* Exercise brief: Print, exactly as they appear, only the lines from the line that contains "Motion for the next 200" through the end of the listing.

* Information shown:
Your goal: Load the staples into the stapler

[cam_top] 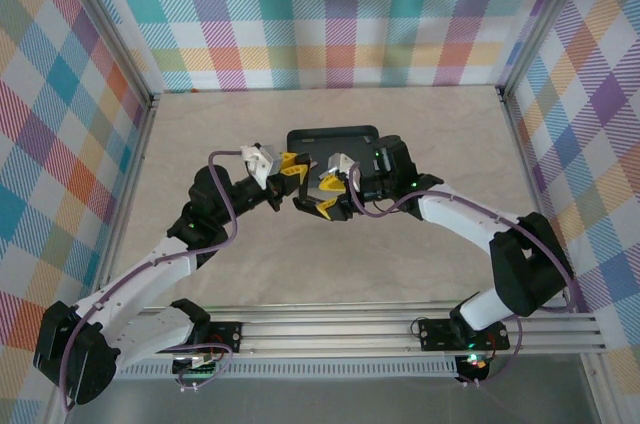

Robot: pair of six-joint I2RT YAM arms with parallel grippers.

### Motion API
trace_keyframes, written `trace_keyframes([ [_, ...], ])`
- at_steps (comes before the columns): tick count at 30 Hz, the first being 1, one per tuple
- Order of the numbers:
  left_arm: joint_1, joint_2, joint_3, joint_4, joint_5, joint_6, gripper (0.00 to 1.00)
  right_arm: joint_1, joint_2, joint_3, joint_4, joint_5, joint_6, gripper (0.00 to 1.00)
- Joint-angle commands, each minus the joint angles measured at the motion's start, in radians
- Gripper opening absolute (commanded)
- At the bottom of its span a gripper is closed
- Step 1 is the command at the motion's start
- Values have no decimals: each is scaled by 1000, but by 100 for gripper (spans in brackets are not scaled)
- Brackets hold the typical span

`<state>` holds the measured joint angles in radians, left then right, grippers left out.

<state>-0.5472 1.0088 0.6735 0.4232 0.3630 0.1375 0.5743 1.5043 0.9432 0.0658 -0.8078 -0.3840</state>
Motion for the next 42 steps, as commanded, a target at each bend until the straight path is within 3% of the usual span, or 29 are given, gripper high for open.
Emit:
trace_keyframes([
  [1, 10, -11, -2, 202, 40, -55, 0, 0, 20, 34, -9, -109, -61, 67],
  [13, 10, 11, 34, 309, 152, -146, 0, -2, 115, 149, -189, -217, -172, 68],
  [20, 11, -30, 25, 248, 102, -105, 0, -32, 103, 154, -246, -256, -185, 31],
  [26, 10, -39, 9, 240, 68, -106, 5, -34, 94, 157, -256, -230, -178, 14],
  [29, 10, -45, 9, 217, 41, -104, 21, -33, 90, 155, -245, -205, -165, 11],
  [33, 12, -61, 4, 180, -42, -105, 69, -33, 87, 154, -237, -129, -140, 10],
  [35, 12, -79, 13, 132, -96, -105, 85, -29, 89, 151, -239, -72, -131, 9],
  [36, 12, -87, 19, 102, -129, -104, 90, -24, 91, 152, -241, -35, -126, 9],
  [42, 12, -166, 42, -75, -382, -110, 98, 40, 144, 201, -326, 196, -137, 9],
])
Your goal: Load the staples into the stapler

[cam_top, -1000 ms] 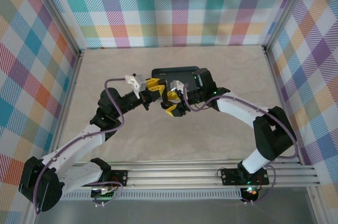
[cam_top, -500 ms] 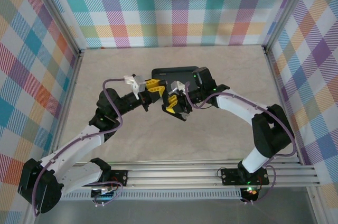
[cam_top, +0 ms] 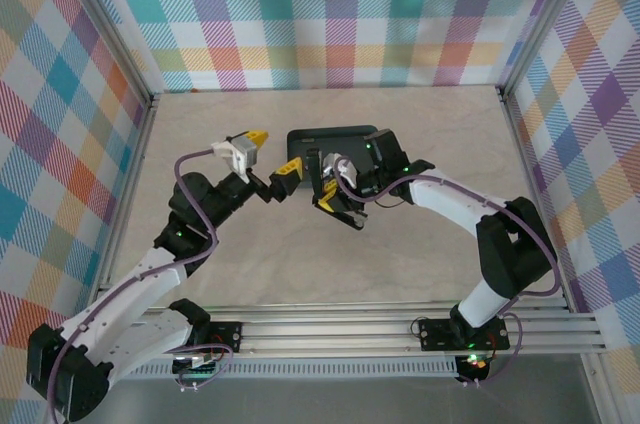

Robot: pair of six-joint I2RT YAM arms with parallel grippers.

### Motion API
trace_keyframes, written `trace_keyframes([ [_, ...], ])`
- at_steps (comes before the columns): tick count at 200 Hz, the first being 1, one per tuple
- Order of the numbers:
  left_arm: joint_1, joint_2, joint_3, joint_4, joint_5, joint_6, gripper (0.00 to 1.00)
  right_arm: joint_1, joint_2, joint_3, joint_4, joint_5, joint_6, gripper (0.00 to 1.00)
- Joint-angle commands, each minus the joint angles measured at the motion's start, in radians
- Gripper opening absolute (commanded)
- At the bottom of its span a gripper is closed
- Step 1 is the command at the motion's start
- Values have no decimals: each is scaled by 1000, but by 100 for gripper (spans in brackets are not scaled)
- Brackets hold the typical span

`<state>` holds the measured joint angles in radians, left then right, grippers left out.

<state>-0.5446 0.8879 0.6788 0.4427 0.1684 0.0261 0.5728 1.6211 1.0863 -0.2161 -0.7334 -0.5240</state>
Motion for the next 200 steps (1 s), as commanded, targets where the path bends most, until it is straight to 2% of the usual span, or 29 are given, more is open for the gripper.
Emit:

* Output for this exercise:
Motion for the next 200 steps (1 s), as commanded, targets where the path bends most, until it is straight to 2% of the usual span, or 29 are given, more is open for the gripper.
Emit:

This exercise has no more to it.